- _Task to carry out_
The material below contains a line with "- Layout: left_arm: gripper" and a line with "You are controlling". Copy exactly those two lines and all lines between them.
----------
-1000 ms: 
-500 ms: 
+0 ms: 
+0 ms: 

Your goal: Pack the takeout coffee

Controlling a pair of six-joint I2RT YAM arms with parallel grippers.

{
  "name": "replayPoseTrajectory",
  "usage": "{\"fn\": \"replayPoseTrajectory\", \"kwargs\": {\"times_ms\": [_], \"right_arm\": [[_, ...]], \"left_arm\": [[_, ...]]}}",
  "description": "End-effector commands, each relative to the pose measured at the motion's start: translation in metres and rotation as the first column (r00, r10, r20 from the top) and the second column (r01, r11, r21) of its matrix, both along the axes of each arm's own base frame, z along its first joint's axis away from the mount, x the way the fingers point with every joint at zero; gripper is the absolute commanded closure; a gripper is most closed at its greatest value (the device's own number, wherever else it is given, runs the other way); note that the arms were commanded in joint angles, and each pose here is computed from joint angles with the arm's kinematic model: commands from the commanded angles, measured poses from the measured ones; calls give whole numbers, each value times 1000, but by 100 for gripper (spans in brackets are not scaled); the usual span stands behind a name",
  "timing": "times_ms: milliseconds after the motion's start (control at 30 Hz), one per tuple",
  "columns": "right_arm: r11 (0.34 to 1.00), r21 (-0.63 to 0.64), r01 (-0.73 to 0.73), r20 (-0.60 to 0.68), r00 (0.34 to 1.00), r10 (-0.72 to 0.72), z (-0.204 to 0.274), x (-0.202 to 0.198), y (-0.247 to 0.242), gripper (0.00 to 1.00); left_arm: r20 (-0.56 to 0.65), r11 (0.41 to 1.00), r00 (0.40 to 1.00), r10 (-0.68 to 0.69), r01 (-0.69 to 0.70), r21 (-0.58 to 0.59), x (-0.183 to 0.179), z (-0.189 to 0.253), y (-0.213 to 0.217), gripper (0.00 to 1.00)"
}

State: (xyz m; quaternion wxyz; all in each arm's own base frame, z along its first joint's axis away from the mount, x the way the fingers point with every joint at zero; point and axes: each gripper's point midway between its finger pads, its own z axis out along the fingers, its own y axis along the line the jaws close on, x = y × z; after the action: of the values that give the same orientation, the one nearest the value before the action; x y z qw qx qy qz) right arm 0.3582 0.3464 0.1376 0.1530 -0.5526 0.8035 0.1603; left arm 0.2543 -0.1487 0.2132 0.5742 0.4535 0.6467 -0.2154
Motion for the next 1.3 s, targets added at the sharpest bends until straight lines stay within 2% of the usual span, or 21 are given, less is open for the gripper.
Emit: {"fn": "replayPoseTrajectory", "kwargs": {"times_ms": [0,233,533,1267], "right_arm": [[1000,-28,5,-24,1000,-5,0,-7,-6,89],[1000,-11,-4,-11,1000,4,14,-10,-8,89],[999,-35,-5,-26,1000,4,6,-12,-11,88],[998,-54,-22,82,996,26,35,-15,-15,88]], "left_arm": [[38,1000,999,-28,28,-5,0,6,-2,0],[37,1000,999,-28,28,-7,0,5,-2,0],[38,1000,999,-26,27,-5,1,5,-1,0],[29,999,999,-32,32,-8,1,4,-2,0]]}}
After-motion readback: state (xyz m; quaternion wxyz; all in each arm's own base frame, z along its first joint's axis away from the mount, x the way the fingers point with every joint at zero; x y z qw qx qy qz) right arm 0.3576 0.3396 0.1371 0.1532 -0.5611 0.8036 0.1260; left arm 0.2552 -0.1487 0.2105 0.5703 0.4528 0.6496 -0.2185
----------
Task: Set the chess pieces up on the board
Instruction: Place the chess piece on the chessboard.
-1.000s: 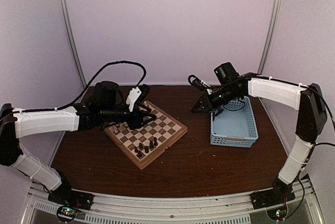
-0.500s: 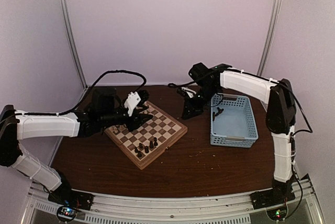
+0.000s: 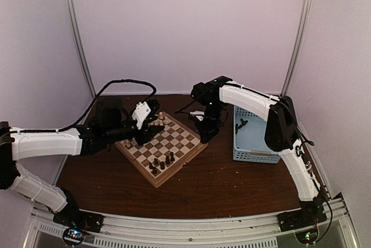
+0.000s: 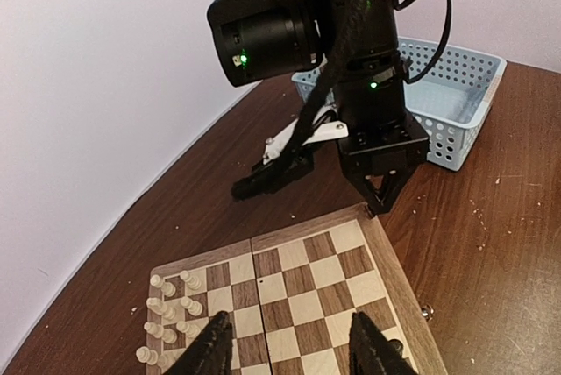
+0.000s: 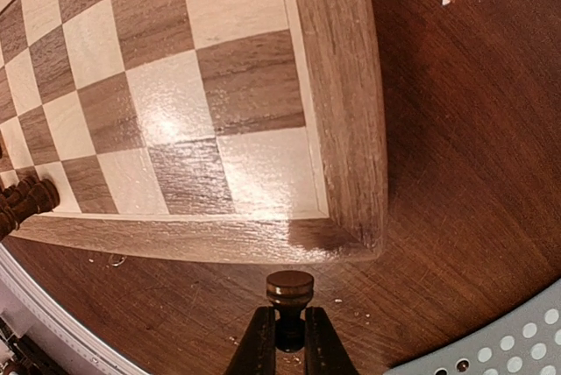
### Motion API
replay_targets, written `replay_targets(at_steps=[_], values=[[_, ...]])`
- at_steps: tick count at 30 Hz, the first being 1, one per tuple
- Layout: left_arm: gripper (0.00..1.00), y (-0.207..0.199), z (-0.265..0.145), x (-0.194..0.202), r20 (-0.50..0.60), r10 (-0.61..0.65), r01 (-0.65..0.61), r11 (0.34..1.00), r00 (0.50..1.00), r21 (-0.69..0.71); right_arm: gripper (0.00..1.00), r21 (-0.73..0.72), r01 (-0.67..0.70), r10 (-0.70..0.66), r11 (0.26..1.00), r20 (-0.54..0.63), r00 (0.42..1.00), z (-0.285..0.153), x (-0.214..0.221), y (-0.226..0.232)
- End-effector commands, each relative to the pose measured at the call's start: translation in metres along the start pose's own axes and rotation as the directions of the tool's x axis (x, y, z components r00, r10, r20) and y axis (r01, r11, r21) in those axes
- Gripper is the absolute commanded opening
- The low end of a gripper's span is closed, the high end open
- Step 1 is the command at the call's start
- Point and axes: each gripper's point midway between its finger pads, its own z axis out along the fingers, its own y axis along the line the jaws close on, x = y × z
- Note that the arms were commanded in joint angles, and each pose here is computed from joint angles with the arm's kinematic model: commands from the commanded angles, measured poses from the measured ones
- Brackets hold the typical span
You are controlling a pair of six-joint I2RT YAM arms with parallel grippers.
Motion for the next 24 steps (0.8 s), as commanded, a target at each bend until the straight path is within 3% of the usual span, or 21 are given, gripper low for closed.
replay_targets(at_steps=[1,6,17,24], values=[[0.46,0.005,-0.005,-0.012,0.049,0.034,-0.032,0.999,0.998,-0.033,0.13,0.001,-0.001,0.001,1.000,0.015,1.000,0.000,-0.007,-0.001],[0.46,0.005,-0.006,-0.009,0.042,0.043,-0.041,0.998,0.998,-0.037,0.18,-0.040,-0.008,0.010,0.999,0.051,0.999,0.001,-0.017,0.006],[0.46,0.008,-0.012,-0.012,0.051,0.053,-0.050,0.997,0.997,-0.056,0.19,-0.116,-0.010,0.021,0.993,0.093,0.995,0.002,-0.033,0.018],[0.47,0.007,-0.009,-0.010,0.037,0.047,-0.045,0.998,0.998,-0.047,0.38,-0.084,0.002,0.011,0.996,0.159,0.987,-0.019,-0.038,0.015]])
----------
- _Solution to the problem_
- Layout: left_arm: gripper (0.00..1.00), y (-0.207..0.199), z (-0.265..0.145), x (-0.194..0.202), r20 (-0.50..0.60), r10 (-0.61..0.65), r01 (-0.65..0.61), r11 (0.34..1.00), r00 (0.50..1.00), r21 (-0.69..0.71); right_arm: gripper (0.00..1.00), r21 (-0.73..0.72), r01 (-0.67..0.70), r10 (-0.70..0.66), r11 (0.26..1.00), r20 (-0.54..0.63), r00 (0.42..1.00), z (-0.285..0.153), x (-0.214..0.221), y (-0.226..0.232)
- End-effector commands, each relative to the pose measured at the call's start: translation in metres along the start pose's own axes and rotation as the directions of the tool's x axis (x, y, z components r00, r10, r20) and y axis (r01, r11, r21) in those axes
- Gripper is the absolute commanded opening
- The low end of a gripper's span is closed, the high end open
- Step 1 is the command at the call's start
- Point and axes: each gripper's point midway between its finger pads, its own z axis out along the fingers, its own y axis along the line the jaws close on, x = y × z
- Note that the arms were commanded in joint angles, and each pose here is computed from joint angles with the arm's kinematic model: commands from the commanded angles, measured poses from the measured ones
- Brackets hold the typical span
You are controlling a pair of six-joint I2RT YAM arms with parallel grippers.

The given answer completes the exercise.